The body of the male cat, who lived in the Santa Susana Mountains of Simi Hills, was found along the San Francisquito creek in Valencia by park biologists, according to a statement from the Santa Monica Mountains National Recreation Area.

“We are sad to share the news that another mountain lion in our study, P-78, was likely killed by massive injuries sustained from being hit by a vehicle,” the park said.

The cat, who was known to cross the 5 Freeway, had a broken front left leg and appeared to have been hit by a car.

P-78 also tested positive for exposure to five anticoagulant rodenticide compounds and bromethalin — rat and rodent poison.

His body was submitted to the California Animal Health & Food Safety Laboratory System in San Bernardino for a necropsy and testing, the park said.

P-78 is the 23rd mountain lion, and the 7th radio-collared animal, to die from road mortality in the study area since 2002.

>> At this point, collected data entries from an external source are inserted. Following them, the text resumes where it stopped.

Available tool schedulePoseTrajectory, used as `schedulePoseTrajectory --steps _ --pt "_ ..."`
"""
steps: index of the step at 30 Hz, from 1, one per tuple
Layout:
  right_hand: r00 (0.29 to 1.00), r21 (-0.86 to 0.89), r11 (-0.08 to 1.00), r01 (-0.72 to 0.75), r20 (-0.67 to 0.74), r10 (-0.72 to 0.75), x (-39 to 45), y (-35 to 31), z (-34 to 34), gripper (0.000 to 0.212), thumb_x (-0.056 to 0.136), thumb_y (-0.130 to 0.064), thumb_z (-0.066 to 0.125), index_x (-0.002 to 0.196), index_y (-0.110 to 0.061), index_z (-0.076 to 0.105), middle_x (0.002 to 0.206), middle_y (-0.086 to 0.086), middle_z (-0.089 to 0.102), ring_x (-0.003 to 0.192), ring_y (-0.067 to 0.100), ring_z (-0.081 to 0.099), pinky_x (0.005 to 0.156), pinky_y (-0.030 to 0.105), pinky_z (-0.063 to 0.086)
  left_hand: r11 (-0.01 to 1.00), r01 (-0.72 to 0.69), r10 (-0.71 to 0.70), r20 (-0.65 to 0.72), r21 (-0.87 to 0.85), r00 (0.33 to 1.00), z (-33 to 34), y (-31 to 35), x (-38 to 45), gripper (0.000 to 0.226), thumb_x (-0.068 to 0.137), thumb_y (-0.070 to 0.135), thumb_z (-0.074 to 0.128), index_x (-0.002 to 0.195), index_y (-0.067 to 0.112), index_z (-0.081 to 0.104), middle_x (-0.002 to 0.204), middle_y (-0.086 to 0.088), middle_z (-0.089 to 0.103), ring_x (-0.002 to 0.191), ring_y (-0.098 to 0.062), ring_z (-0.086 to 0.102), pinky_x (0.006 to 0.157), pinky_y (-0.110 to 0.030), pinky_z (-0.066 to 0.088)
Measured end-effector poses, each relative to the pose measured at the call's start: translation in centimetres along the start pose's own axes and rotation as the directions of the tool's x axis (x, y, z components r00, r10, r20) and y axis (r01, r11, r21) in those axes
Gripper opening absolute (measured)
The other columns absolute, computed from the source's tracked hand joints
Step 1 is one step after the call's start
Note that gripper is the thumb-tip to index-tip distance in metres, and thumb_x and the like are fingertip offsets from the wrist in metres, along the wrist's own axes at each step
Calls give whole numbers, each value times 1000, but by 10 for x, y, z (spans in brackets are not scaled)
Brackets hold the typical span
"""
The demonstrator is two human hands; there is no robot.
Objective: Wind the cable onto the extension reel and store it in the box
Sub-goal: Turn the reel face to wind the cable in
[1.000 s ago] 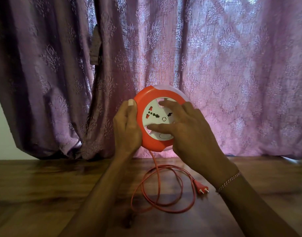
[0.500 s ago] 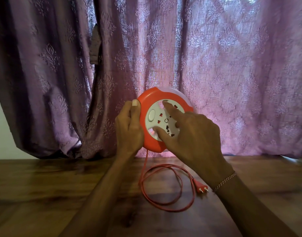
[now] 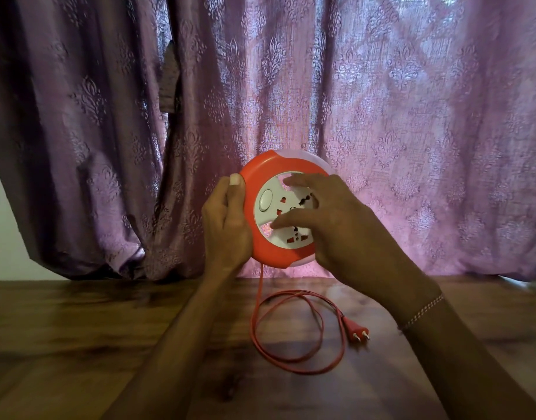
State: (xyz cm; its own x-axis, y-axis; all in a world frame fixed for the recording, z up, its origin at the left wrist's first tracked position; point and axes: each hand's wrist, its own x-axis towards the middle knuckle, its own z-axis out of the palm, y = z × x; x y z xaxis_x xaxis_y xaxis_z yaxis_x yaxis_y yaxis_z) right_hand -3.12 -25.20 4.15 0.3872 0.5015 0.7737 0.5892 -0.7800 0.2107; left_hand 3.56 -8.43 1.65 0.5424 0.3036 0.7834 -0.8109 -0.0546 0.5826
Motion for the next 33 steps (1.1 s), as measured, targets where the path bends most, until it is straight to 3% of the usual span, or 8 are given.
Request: schedulePoseTrajectory --steps 3,6,9,13,19,24,29,33 --pt "997 -94 996 8 76 0 1 -6 -1 59 64 5 76 108 -33 76 140 11 54 119 38 54 90 45 50 1000 -24 24 8 11 1000 -1 1 0 41 103 44 42 76 14 52 70 13 59 67 -8 52 61 -36 47" --pt "998 -182 983 -15 60 26 1 -7 0 56 66 -5 79 109 -40 75 129 9 60 109 35 57 81 41 50 998 -53 52 21 37 998 -1 0 -1 53 99 52 42 82 3 54 74 -5 59 70 -18 54 65 -50 49" --pt "998 -203 977 -64 7 67 0 -7 4 58 69 -9 74 114 -46 71 122 9 60 106 33 57 75 41 51 998 -59 58 19 37 998 0 -1 -2 54 99 53 43 84 3 56 71 -3 60 68 -14 55 63 -48 50" --pt "990 -210 968 -137 -59 128 -2 -12 8 55 76 -24 47 121 -50 65 115 9 58 105 31 59 73 38 51 999 -43 43 15 17 999 -1 -2 -1 52 100 53 43 81 6 54 69 6 59 65 -13 54 60 -44 50" --pt "943 -154 943 -296 -203 262 -4 -18 16 59 77 -53 64 135 -46 54 93 5 63 83 28 64 61 33 51 998 -38 38 -7 47 999 -1 4 -1 43 101 51 43 75 17 51 67 5 52 62 -14 47 58 -44 44" --pt "900 -118 913 -391 -257 353 -1 -21 20 66 78 -77 48 134 -42 57 82 -2 73 76 26 68 60 32 52 997 -37 39 -24 62 999 -2 4 -1 45 105 41 43 83 3 56 78 -22 63 73 -42 61 66 -58 53" --pt "913 -152 932 -329 -303 273 -1 -13 18 61 82 -73 54 127 -34 66 85 0 70 82 24 57 64 31 45 998 -30 32 -38 60 999 -1 6 -1 45 104 40 42 83 2 54 78 -23 63 70 -38 61 66 -58 53" --pt "910 -87 975 -206 -384 158 -1 -7 17 33 86 -47 70 106 -21 76 90 1 66 86 23 52 66 38 46 998 -14 16 -31 59 999 -1 5 -3 50 104 42 41 88 -3 56 83 -24 66 74 -36 66 67 -56 55"
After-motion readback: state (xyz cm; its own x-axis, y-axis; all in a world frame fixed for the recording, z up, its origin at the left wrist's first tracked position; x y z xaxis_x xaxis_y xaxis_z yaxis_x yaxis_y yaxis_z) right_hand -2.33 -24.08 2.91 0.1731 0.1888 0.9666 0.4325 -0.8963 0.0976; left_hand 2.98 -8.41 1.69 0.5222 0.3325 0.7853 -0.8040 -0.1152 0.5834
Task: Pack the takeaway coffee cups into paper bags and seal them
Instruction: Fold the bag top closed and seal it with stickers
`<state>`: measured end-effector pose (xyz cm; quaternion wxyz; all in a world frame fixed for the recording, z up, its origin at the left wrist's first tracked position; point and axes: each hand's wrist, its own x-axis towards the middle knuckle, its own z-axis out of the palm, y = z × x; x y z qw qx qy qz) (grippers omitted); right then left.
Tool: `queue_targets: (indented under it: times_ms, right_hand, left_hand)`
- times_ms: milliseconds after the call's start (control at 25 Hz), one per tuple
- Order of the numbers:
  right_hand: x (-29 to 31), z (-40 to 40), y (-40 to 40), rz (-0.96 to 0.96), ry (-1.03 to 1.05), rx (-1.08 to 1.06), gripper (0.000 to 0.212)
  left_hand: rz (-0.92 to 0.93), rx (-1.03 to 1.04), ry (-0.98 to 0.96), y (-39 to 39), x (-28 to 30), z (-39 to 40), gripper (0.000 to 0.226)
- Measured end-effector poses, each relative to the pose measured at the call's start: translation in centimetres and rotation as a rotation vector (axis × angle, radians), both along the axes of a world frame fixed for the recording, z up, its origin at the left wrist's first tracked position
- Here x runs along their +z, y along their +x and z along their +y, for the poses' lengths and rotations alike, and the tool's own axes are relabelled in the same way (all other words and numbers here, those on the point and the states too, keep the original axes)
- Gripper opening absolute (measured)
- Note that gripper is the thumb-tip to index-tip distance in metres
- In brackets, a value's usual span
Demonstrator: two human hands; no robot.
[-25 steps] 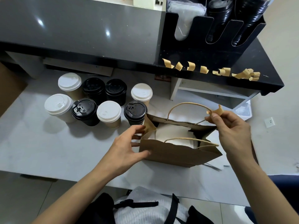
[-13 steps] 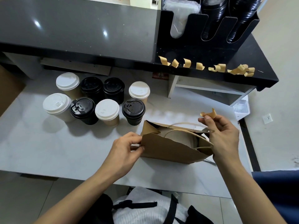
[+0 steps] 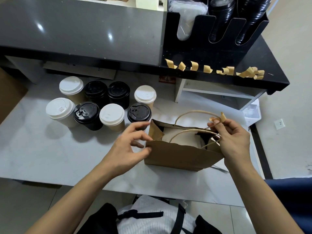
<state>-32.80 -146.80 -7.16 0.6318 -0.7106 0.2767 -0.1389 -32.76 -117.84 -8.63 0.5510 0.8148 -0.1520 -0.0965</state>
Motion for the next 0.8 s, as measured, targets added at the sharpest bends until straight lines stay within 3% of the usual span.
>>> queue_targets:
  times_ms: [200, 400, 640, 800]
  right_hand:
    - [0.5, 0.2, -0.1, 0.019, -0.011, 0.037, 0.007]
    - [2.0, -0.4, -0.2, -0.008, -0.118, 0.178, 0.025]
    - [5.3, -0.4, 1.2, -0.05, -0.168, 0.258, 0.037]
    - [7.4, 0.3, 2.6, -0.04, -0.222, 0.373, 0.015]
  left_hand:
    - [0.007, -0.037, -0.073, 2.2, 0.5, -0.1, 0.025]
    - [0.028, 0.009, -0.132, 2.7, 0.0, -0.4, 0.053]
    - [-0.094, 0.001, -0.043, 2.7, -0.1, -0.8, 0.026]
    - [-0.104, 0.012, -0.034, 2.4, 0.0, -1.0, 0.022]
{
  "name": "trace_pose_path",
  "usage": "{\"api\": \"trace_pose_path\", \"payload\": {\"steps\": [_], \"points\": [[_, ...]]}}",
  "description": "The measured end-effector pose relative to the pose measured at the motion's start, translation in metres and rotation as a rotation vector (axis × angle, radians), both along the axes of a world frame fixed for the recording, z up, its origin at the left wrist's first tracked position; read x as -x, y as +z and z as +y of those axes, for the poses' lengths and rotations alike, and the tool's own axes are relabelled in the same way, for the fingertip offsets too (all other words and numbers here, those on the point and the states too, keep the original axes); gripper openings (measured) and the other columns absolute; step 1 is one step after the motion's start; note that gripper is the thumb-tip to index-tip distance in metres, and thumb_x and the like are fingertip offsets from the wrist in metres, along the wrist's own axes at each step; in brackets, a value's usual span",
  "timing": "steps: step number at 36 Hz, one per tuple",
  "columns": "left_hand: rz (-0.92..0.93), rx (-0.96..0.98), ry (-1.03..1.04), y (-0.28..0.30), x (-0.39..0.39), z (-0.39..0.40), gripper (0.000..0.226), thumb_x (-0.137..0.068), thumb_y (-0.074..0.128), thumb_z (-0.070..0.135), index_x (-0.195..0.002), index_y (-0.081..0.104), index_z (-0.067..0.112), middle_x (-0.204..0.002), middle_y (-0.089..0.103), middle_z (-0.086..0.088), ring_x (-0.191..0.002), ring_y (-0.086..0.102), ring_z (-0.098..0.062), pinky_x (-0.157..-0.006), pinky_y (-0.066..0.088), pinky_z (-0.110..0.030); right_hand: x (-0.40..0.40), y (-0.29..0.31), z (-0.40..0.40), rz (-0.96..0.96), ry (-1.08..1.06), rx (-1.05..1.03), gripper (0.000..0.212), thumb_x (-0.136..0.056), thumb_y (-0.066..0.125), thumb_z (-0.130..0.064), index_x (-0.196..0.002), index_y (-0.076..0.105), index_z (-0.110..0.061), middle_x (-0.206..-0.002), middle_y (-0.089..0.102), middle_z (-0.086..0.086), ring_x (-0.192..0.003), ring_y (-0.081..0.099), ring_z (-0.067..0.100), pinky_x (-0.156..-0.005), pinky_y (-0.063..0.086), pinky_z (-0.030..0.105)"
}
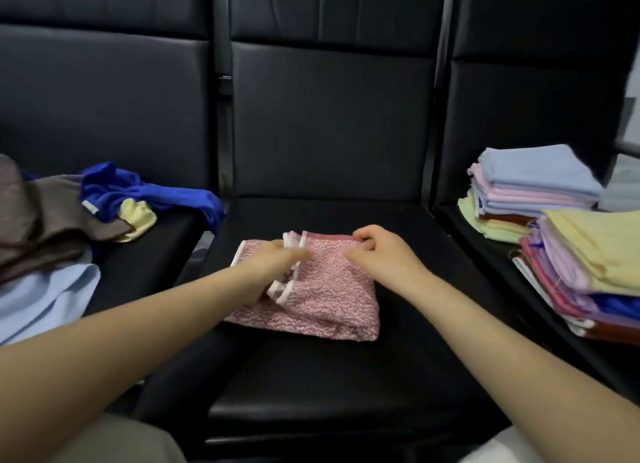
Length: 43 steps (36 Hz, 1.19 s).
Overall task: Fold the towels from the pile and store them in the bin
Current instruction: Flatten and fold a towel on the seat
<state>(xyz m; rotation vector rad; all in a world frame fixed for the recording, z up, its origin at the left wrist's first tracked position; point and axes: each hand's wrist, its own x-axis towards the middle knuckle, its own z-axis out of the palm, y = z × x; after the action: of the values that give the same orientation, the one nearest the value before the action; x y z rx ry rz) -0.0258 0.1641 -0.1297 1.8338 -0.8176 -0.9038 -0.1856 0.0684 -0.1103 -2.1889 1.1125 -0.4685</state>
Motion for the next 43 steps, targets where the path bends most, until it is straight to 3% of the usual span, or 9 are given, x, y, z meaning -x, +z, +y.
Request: {"api": "trace_pose_path", "payload": {"steps": [4,10,16,21,25,30,33,38,43], "points": [[-0.099,0.013,-0.052,-0.001,0.006,0.000,0.019,-0.090,0.067,0.016,-0.106,0.058,0.011,-0.107,0.068,-0.016,-0.095,0.067,-0.029,-0.092,0.053,-0.045,0.012,-0.012,-0.019,0.149,-0.082,-0.107,0.065,-0.088,0.065,-0.041,-0.142,0.042,-0.012,-0.129,0.058,0.008,-0.104,0.061,0.020,-0.084,0.050,0.032],[-0.023,0.137,-0.086,0.014,-0.005,0.005,0.023,-0.095,0.058,0.011,-0.117,0.055,0.008,-0.096,0.062,-0.015,-0.080,0.061,-0.025,-0.070,0.050,-0.037,0.017,-0.018,-0.021,-0.098,-0.028,-0.396,0.036,-0.089,0.067,-0.039,-0.111,0.065,-0.009,-0.091,0.067,0.003,-0.063,0.054,0.010,-0.054,0.041,0.021],[-0.002,0.136,-0.090,0.029,-0.040,0.016,0.024,-0.094,0.059,0.010,-0.118,0.059,0.010,-0.112,0.068,-0.021,-0.106,0.065,-0.039,-0.098,0.049,-0.053,-0.001,-0.012,-0.012,-0.225,-0.020,-0.335,0.029,-0.089,0.066,-0.042,-0.102,0.065,-0.016,-0.081,0.061,-0.001,-0.064,0.053,0.010,-0.055,0.041,0.024],[-0.299,-0.048,-0.025,0.010,-0.072,0.029,0.021,-0.090,0.064,0.017,-0.110,0.059,0.014,-0.110,0.067,-0.007,-0.097,0.064,-0.021,-0.089,0.050,-0.036,-0.017,-0.017,0.002,-0.071,-0.015,-0.256,0.065,-0.085,0.067,-0.052,-0.137,0.045,-0.018,-0.115,0.061,0.003,-0.083,0.056,0.010,-0.058,0.042,0.023],[-0.558,-0.271,-0.012,0.001,-0.082,0.038,0.026,-0.091,0.064,0.030,-0.109,0.057,0.013,-0.112,0.054,0.000,-0.090,0.051,-0.016,-0.075,0.038,-0.027,-0.018,-0.021,0.008,0.088,0.011,-0.250,0.069,-0.086,0.060,-0.061,-0.130,0.053,-0.008,-0.102,0.062,0.002,-0.077,0.055,0.010,-0.057,0.042,0.023],[-0.230,-0.238,0.006,0.006,-0.071,0.041,0.036,-0.085,0.071,0.040,-0.088,0.063,0.006,-0.088,0.054,0.003,-0.070,0.054,-0.010,-0.060,0.043,-0.021,-0.017,-0.023,0.011,0.145,0.020,-0.237,0.057,-0.080,0.060,-0.069,-0.082,0.064,-0.012,-0.082,0.063,-0.002,-0.072,0.057,0.011,-0.061,0.044,0.024],[0.001,-0.254,-0.062,0.007,-0.059,0.041,0.046,-0.078,0.078,0.038,-0.103,0.068,0.000,-0.094,0.074,-0.008,-0.088,0.071,-0.026,-0.079,0.057,-0.032,-0.017,-0.025,0.014,0.124,0.024,-0.283,0.058,-0.075,0.066,-0.069,-0.095,0.068,-0.015,-0.095,0.068,-0.003,-0.087,0.064,0.013,-0.077,0.052,0.028],[0.161,-0.196,-0.061,0.009,-0.030,0.036,0.038,-0.083,0.075,0.030,-0.109,0.064,0.003,-0.093,0.075,-0.011,-0.081,0.072,-0.023,-0.068,0.055,-0.030,-0.009,-0.020,0.019,-0.092,0.086,-0.516,0.038,-0.085,0.071,-0.043,-0.113,0.064,-0.018,-0.096,0.067,-0.007,-0.085,0.063,0.006,-0.063,0.046,0.017],[0.323,-0.062,-0.014,0.011,-0.006,0.023,0.037,-0.086,0.071,0.030,-0.112,0.060,0.006,-0.092,0.074,-0.013,-0.081,0.071,-0.028,-0.083,0.057,-0.041,0.009,-0.007,0.014,-0.478,-0.049,-0.869,0.040,-0.090,0.067,-0.035,-0.120,0.065,-0.008,-0.102,0.073,0.011,-0.092,0.071,0.024,-0.077,0.057,0.033]]}}
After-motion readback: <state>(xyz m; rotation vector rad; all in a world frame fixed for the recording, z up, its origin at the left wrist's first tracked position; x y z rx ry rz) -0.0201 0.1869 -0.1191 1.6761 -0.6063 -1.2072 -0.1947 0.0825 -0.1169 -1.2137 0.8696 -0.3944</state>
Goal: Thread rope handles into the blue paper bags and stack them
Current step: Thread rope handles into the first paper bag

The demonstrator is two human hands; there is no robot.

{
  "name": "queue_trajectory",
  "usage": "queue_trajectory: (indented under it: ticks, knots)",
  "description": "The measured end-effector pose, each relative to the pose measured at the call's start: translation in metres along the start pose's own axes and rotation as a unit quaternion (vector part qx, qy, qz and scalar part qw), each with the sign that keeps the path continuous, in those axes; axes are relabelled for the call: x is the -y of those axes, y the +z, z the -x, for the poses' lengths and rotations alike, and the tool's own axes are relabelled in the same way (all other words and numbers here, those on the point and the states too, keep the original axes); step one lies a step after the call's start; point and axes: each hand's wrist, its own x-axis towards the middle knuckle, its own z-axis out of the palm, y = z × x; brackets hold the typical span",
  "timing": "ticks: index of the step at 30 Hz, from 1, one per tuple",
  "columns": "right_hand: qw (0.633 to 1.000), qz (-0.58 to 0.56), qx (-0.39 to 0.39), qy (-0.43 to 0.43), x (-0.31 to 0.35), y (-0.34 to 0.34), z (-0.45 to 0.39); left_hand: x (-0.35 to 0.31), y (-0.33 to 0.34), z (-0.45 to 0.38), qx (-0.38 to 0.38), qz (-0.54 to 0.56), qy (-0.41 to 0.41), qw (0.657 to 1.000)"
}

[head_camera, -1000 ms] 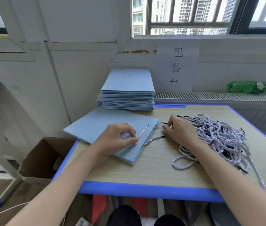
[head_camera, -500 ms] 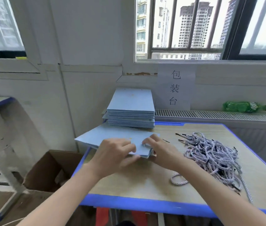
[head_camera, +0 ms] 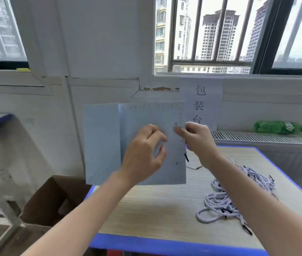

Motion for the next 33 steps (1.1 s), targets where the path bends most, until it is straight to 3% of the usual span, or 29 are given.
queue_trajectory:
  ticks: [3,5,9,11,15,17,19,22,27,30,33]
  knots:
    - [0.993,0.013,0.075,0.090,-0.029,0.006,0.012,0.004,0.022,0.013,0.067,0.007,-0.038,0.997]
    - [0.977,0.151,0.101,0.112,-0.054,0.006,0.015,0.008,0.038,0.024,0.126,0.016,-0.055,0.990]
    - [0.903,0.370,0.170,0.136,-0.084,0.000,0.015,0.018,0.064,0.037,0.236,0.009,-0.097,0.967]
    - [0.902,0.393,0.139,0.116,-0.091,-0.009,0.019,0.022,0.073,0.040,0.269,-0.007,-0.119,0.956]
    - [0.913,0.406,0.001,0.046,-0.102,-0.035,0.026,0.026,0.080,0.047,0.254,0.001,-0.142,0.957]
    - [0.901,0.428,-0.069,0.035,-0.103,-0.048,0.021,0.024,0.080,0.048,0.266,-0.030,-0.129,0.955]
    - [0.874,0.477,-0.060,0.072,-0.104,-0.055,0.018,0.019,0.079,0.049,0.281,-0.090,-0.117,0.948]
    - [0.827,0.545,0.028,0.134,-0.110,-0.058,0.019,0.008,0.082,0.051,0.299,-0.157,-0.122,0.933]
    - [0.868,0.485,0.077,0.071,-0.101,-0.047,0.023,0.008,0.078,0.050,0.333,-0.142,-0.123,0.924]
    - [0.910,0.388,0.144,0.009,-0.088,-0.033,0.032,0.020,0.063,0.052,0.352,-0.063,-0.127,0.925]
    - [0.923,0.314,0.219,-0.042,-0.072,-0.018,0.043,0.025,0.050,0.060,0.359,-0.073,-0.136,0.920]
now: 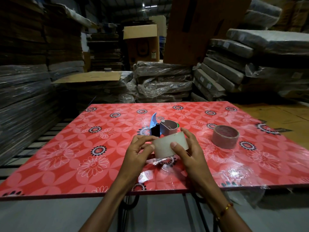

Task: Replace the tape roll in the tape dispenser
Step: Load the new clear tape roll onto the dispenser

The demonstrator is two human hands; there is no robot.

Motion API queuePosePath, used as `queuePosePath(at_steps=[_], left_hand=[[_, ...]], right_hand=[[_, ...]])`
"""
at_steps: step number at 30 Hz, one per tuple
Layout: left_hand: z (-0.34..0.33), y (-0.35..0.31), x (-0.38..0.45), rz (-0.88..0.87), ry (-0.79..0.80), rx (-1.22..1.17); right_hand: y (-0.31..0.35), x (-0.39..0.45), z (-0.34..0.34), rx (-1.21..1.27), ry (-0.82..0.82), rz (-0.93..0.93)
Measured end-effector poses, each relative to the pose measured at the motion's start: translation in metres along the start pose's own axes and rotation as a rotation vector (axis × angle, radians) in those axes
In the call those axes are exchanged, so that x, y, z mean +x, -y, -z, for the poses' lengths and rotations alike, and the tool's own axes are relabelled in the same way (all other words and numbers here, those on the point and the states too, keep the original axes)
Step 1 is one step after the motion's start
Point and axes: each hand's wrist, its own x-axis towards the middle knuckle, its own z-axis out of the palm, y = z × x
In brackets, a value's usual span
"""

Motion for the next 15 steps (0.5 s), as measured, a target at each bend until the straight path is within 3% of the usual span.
queuePosePath(at_steps=[5,15], left_hand=[[0.0007,0.0037,-0.0004,0.015,0.046,0.093],[0.0019,0.0004,-0.0014,0.048,0.106,-0.088]], right_hand=[[-0.0012,-0.0013,-0.0014,-0.061,0.023,0.035],[0.002,0.0064,-0.0006,0.294,-0.033,-0.153]])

Biologists had received a “mortality signal” from P-78’s radio collar on Dec. 26 and they say he appeared to have been doing well. In November, they had recaptured P-78 in the eastern Santa Susana Mountains at Towsley Canyon to replace the battery in his GPS collar.

The big cat joined the National Park Service’s study in 2019, and was one of 11 mountain lions being monitored through a GPS collar. Eleven of the cats inhabit the Santa Monica Mountains, three in the Simi Hills and one — the beloved P-22 — in Griffith Park.

P-78 was was initially captured in the central Santa Monica Mountains as a subadult and then traveled west, crossing the 101 Freeway at the Conejo Grade. He spent some time in Wildwood, then crossed Highway 23, then Highway 118 in the Rocky Peak area. The cat had been living in the eastern Santa Susana Mountains before his death. He regularly crossed underneath the 5 Freeway along the Santa Clara River, biologists say. At one point, he even went way up into the Angeles National Forest before coming back to the Santa Susana Mountains.

By tracking mountain lions over a long period of time, researchers have learned that the cats are virtually “trapped on an island of habitat,” Ranger Ana Beatriz has said.

Surrounded by freeways and the Pacific Ocean, the mountain lions face many challenges in the long-term survival of the species in the Los Angeles landscape, officials say.

Roads are one major issue, with vehicle collisions among the leading causes of death. Another threat is the presence of rat poisons, which have caused several mountain lion deaths.

The fragmented territory has also resulted in inbreeding, and the local population has among the lowest genetic diversity ever documented, according to the park service.

L.A. is just one of only two megacities in the world with a population of big cats living in city limits, the other being Mumbai in India.

J.P. Rose, an attorney for the Urban Wildlands program at the Center for Biological Diversity, called the death of P-78 “tragic.”

“While we’re heartened that officials have temporarily protected these big cats under the state Endangered Species Act, policy makers must support bold investments in wildlife crossings. They must also stop greenlighting massive sprawl projects that block remaining wildlife corridors,” Rose said in a statement.